This Is Where We Meet @ OUR ArtProjects
As large surveys featuring Malaysian modern art are under way in two KL institutions, this relatively small exhibition stands out as a significant complement, to one’s understanding about abstraction in Malaysian art. Lee Mok Yee’s creations highlight its medium’s inherent properties, although the pattern-dominated wall hangings attenuate the transformative effect, of utilising materials such as wood cork and incense to make art. Conversely, my attention was chiefly absorbed with ten paintings by Liew Kwai Fei, whose exhibits hardly resemble the artist’s recent output featuring waggish characters or painted texts. My deliberation of these paintings is influenced too by John Yau, whose reviews of New York gallery exhibitions I find fascinating, where the writer’s detailed descriptions of painted surfaces and poetic recount of its visual impact are remarkable.

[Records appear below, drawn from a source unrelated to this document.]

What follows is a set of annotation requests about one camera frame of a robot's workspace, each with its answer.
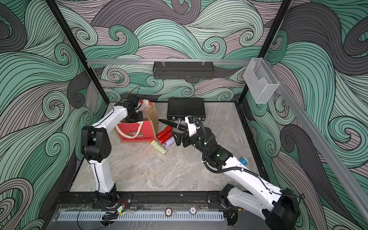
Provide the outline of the red jute tote bag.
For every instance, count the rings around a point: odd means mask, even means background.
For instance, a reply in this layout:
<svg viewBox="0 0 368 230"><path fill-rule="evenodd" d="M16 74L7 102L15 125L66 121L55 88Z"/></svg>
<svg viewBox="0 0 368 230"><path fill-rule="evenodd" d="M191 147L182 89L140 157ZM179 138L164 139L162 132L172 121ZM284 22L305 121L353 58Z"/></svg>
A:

|Liew Kwai Fei - The Art of Painting (2017)|
Indistinguishably titled ‘The Art of Painting’, each acrylic painting is a composition of flat colours and irregular shapes. The first work hung on the left upon entering the gallery, is demarcated crudely into two squares and one rectangle. In the top right box, a background of two rich red hues recalls Rothko, while two vertical mints strips painted atop it is further overlaid with two-three swatches of colour. The ruffled mustard outline of a white rectangle at the lower right, mirrors the carnation outline of a larger rectangle at the top left. However, how both impressions came to be are different. The former’s yellow is painted over at least two layers of blue shades before the box is depicted, while uneven white brush strokes created the jagged pink outline in the latter. Each swathe of hue is utilized elsewhere on the canvas, each outline shows through the colours underneath it, and each form comes into being from marks made on both the inside and the outside.
|Detail snapshots of Liew Kwai Fei - The Art of Painting (2017)|
The painting is incredibly well-balanced visually. Without a single focal point, the viewer’s looking is trained across the surface of the canvas. The roaming eye pauses at each assumed shape and colour, limiting its descriptive reading to a bare minimum. As a counterpoint to the common modes observed in Malaysian contemporary painting, there are no metaphorical symbols, no intentional obfuscation, no figurative gestures, no expressive brush strokes. It is just paint and canvas, not a webpage layout, not simplified abstraction, not child’s play. One fails to make sense of what is seen. It is avant-garde painting by deduction, whereby innovation is achieved through the failure of other approaches. In the age of disruption, Kwai Fei’s painting presents an oasis of mindfulness. The emphasis is on the current moment of looking, and over-thinking is discouraged.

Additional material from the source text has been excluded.